REQUIRED ACTION> Send back every line of the data exactly.

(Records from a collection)

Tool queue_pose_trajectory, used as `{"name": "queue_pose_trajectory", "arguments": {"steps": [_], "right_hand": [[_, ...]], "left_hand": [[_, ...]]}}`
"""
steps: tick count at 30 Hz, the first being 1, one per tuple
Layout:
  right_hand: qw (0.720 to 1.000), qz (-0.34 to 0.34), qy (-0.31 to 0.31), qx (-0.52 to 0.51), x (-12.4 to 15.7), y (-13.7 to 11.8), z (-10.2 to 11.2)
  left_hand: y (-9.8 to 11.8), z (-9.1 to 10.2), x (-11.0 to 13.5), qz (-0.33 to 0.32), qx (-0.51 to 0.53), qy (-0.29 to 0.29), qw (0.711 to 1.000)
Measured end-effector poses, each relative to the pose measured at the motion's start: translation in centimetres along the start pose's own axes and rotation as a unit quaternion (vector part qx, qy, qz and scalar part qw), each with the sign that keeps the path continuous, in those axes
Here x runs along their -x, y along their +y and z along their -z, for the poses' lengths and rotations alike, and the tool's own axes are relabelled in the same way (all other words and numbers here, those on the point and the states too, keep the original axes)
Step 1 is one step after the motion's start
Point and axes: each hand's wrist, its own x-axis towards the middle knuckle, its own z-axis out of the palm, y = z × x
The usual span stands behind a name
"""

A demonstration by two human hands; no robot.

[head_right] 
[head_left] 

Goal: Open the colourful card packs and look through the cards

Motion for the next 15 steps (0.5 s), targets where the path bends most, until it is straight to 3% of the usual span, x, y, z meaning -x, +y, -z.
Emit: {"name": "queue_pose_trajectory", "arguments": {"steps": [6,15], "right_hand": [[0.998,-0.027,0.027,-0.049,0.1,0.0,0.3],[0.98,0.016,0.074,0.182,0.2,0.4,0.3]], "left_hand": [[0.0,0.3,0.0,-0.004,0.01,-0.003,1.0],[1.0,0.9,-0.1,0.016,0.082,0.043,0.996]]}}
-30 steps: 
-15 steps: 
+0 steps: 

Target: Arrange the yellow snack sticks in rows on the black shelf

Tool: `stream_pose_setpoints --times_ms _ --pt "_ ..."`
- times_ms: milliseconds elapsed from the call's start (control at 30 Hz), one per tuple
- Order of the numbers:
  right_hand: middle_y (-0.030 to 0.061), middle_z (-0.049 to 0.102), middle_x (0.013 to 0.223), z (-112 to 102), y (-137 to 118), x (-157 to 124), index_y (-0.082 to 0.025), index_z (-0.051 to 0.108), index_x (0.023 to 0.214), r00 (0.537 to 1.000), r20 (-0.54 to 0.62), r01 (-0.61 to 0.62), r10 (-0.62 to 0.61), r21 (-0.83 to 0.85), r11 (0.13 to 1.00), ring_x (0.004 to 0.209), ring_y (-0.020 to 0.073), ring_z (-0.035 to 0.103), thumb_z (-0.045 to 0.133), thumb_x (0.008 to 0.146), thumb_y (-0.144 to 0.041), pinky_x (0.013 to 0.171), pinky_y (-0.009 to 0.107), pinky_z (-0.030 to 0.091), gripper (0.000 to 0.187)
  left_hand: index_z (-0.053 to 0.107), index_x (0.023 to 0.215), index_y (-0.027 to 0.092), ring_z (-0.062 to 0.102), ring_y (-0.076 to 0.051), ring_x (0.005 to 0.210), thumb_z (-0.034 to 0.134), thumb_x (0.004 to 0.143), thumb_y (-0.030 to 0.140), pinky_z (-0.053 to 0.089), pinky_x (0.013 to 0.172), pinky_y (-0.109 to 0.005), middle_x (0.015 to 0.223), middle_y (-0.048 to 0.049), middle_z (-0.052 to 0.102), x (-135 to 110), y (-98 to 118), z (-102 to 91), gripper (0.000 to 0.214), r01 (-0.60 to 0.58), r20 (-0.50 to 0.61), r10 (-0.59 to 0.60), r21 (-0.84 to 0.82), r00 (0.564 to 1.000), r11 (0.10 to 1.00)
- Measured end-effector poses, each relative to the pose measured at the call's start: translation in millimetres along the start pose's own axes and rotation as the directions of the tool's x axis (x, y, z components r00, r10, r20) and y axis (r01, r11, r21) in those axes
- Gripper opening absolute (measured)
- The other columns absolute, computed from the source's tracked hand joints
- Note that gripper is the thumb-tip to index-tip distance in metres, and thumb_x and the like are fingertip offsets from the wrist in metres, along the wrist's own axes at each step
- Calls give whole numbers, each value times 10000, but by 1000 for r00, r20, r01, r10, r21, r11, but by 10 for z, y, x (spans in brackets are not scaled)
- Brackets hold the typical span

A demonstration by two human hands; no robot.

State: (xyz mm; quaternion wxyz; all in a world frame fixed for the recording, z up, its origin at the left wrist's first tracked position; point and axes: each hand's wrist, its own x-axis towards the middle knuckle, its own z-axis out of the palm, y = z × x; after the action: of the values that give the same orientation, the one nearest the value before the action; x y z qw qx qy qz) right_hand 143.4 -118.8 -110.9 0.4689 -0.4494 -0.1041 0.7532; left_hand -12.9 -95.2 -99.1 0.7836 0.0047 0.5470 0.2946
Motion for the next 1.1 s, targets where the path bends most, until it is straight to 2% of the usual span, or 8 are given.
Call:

TASK ANSWER>
Tool queue_pose_trajectory, used as `{"name": "queue_pose_trajectory", "arguments": {"steps": [_], "right_hand": [[_, ...]], "left_hand": [[_, ...]]}}`
"""
steps: tick count at 30 Hz, the first being 1, one per tuple
Layout:
  right_hand: qw (0.720 to 1.000), qz (-0.34 to 0.34), qy (-0.31 to 0.31), qx (-0.52 to 0.51), x (-12.4 to 15.7), y (-13.7 to 11.8), z (-10.2 to 11.2)
  left_hand: y (-9.8 to 11.8), z (-9.1 to 10.2), x (-11.0 to 13.5), qz (-0.33 to 0.32), qx (-0.51 to 0.53), qy (-0.29 to 0.29), qw (0.711 to 1.000)
Measured end-effector poses, each relative to the pose measured at the motion's start: translation in centimetres along the start pose's own axes and rotation as a unit quaternion (vector part qx, qy, qz and scalar part qw), each with the sign that keeps the path continuous, in those axes
Here x runs along their -x, y along their +y and z along their -z, for the poses' lengths and rotations alike, and the tool's own axes are relabelled in the same way (all other words and numbers here, those on the point and the states too, keep the original axes)
Step 1 is one step after the motion's start
Point and axes: each hand's wrist, its own x-axis towards the middle knuckle, its own z-axis out of the palm, y = z × x
The usual span stands behind a name
"""

A demonstration by two human hands; no robot.

[head_right] 
[head_left] 

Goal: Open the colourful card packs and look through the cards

Motion for the next 15 steps (0.5 s), targets where the path bends most, until it is straight to 3% of the usual span, x, y, z meaning -x, +y, -z.
Emit: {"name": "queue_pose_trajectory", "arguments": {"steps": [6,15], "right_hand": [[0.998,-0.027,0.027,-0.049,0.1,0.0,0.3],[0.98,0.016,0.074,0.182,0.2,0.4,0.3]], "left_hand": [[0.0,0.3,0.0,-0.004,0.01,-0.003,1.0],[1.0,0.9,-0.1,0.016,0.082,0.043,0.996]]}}
-30 steps: 
-15 steps: 
+0 steps: 

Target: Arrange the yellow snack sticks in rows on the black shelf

Tool: `stream_pose_setpoints --times_ms _ --pt "_ ..."`
- times_ms: milliseconds elapsed from the call's start (control at 30 Hz), one per tuple
- Order of the numbers:
  right_hand: middle_y (-0.030 to 0.061), middle_z (-0.049 to 0.102), middle_x (0.013 to 0.223), z (-112 to 102), y (-137 to 118), x (-157 to 124), index_y (-0.082 to 0.025), index_z (-0.051 to 0.108), index_x (0.023 to 0.214), r00 (0.537 to 1.000), r20 (-0.54 to 0.62), r01 (-0.61 to 0.62), r10 (-0.62 to 0.61), r21 (-0.83 to 0.85), r11 (0.13 to 1.00), ring_x (0.004 to 0.209), ring_y (-0.020 to 0.073), ring_z (-0.035 to 0.103), thumb_z (-0.045 to 0.133), thumb_x (0.008 to 0.146), thumb_y (-0.144 to 0.041), pinky_x (0.013 to 0.171), pinky_y (-0.009 to 0.107), pinky_z (-0.030 to 0.091), gripper (0.000 to 0.187)
  left_hand: index_z (-0.053 to 0.107), index_x (0.023 to 0.215), index_y (-0.027 to 0.092), ring_z (-0.062 to 0.102), ring_y (-0.076 to 0.051), ring_x (0.005 to 0.210), thumb_z (-0.034 to 0.134), thumb_x (0.004 to 0.143), thumb_y (-0.030 to 0.140), pinky_z (-0.053 to 0.089), pinky_x (0.013 to 0.172), pinky_y (-0.109 to 0.005), middle_x (0.015 to 0.223), middle_y (-0.048 to 0.049), middle_z (-0.052 to 0.102), x (-135 to 110), y (-98 to 118), z (-102 to 91), gripper (0.000 to 0.214), r01 (-0.60 to 0.58), r20 (-0.50 to 0.61), r10 (-0.59 to 0.60), r21 (-0.84 to 0.82), r00 (0.564 to 1.000), r11 (0.10 to 1.00)
- Measured end-effector poses, each relative to the pose measured at the call's start: translation in millimetres along the start pose's own axes and rotation as the directions of the tool's x axis (x, y, z components r00, r10, r20) and y axis (r01, r11, r21) in those axes
- Gripper opening absolute (measured)
- The other columns absolute, computed from the source's tracked hand joints
- Note that gripper is the thumb-tip to index-tip distance in metres, and thumb_x and the like are fingertip offsets from the wrist in metres, along the wrist's own axes at each step
- Calls give whole numbers, each value times 10000, but by 1000 for r00, r20, r01, r10, r21, r11, but by 10 for z, y, x (spans in brackets are not scaled)
- Brackets hold the typical span

A demonstration by two human hands; no robot.

State: (xyz mm; quaternion wxyz; all in a world frame fixed for the recording, z up, its origin at the left wrist's first tracked position; point and axes: each hand's wrist, its own x-axis towards the middle knuckle, its own z-axis out of the palm, y = z × x; after the action: of the values that give the same orientation, the one nearest the value before the action; x y z qw qx qy qz) right_hand 143.4 -118.8 -110.9 0.4689 -0.4494 -0.1041 0.7532; left_hand -12.9 -95.2 -99.1 0.7836 0.0047 0.5470 0.2946
Motion for the next 1.1 s, targets where the path bends most, until it is straight to 2% of the usual span, or 8 are given.
Call:

The response to this exercise is complete.